After week 6, either continue the cycle or return to a fuller program if life permits.

What the program maintains

Six weeks on this program preserves:

  • Main compound lift strength (actually slightly improves in most cases)
  • Major muscle group mass (with adequate protein intake)
  • Training frequency and discipline
  • Most of cardiovascular fitness if you add light walking

What it doesn't maintain:

  • Peak hypertrophy work (no isolation volume)
  • Some accessory movement patterns
  • High-volume work capacity

That's an acceptable trade for 6 weeks. Full programs are designed for ideal circumstances. This is designed for everything else.

Protein and recovery during the minimalist phase

Training frequency drops to 3 sessions per week, but protein and recovery requirements don't drop proportionally. Keep protein at 1.8-2.0 g/kg and sleep at 7.5 hours minimum.

If you undereat during the 6 weeks because life is chaotic, you'll lose more muscle than the training minimalism explains. The training is only one part of maintenance — nutrition and sleep are the rest.

Who should run this

Appropriate when:

  • Life temporarily limits training time to 3 sessions per week, 60 minutes each
  • You've been running a full program and need a bridge during a chaotic period
  • You're recovering from a minor illness and need to rebuild training capacity
  • You're in a week or two of heavy travel

Not appropriate when:

  • You have full training time available (run a more complete program)
  • You're a true beginner (Starting Strength is better for first 6 months)
  • You're peaking for a competition (specialized peaking programs produce better results)
  • Hypertrophy is your primary goal (too little volume for optimal hypertrophy)

The psychology

Running a minimalist program feels unsatisfying after running full programs. 60 minutes per session, no accessory pump work, out of the gym before the usual schedule starts. It looks like you're doing less than you should.

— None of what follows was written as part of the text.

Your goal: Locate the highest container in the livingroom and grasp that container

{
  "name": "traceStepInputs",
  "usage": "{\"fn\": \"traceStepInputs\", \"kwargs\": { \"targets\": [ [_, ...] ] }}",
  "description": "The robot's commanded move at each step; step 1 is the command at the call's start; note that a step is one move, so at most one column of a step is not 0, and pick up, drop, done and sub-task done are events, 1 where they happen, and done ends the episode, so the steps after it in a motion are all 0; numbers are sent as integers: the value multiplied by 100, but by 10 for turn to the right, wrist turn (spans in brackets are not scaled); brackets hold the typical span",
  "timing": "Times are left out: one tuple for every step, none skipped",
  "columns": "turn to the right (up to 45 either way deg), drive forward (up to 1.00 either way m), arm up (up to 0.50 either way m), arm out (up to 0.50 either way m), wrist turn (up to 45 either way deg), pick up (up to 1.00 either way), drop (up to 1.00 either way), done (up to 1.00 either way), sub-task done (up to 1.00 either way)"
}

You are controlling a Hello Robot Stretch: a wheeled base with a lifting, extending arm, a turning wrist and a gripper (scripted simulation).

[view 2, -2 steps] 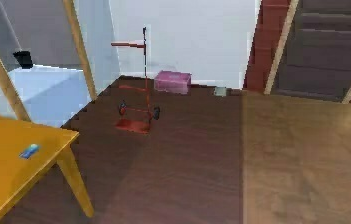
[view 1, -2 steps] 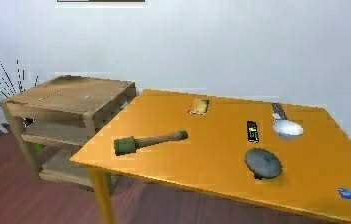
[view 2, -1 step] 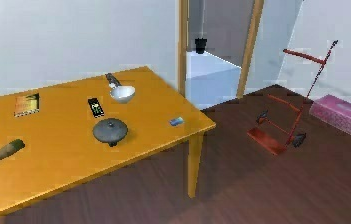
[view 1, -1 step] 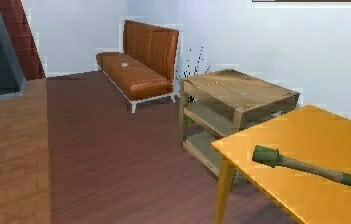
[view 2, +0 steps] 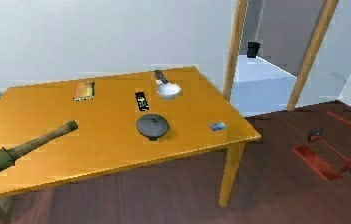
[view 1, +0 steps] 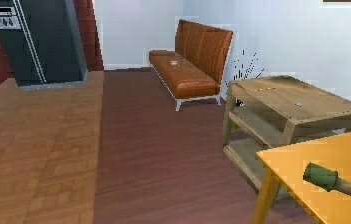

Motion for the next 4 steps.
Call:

You're not. You're doing the right amount for the circumstances. Maintaining 90 percent of your training stimulus across a 6-week bad period beats losing 25 percent through quitting entirely and having to rebuild later.

Recognize the minimalist phase as a tool, not a compromise. The lifters who stay on their training for 20 years do this constantly — adjust volume downward during life chaos, adjust back up when stability returns. The adjustment is the skill.

Transitioning back to full programming

When life stabilizes:

  • Week 1-2 after minimalist: return to 4 days a week with moderate accessory volume
  • Week 3-4: resume full program structure
  • Week 5+: normal progression

Expect your lifts to rebound quickly. Main lift numbers maintained well during the minimalist phase. Accessory lifts may initially feel weak (they weren't trained) but return quickly to normal.

The philosophy

The minimalist program reflects a specific training philosophy: something is almost always better than nothing. A lifter who runs 6 weeks of minimalism during life chaos beats a lifter who quits entirely and restarts 8 weeks later. Compound interest in training favors continuity.

Keep the compound lifts going. Add the accessories back when you can. The minimalist program is there for the other 20 percent of your life when the optimal program isn't available.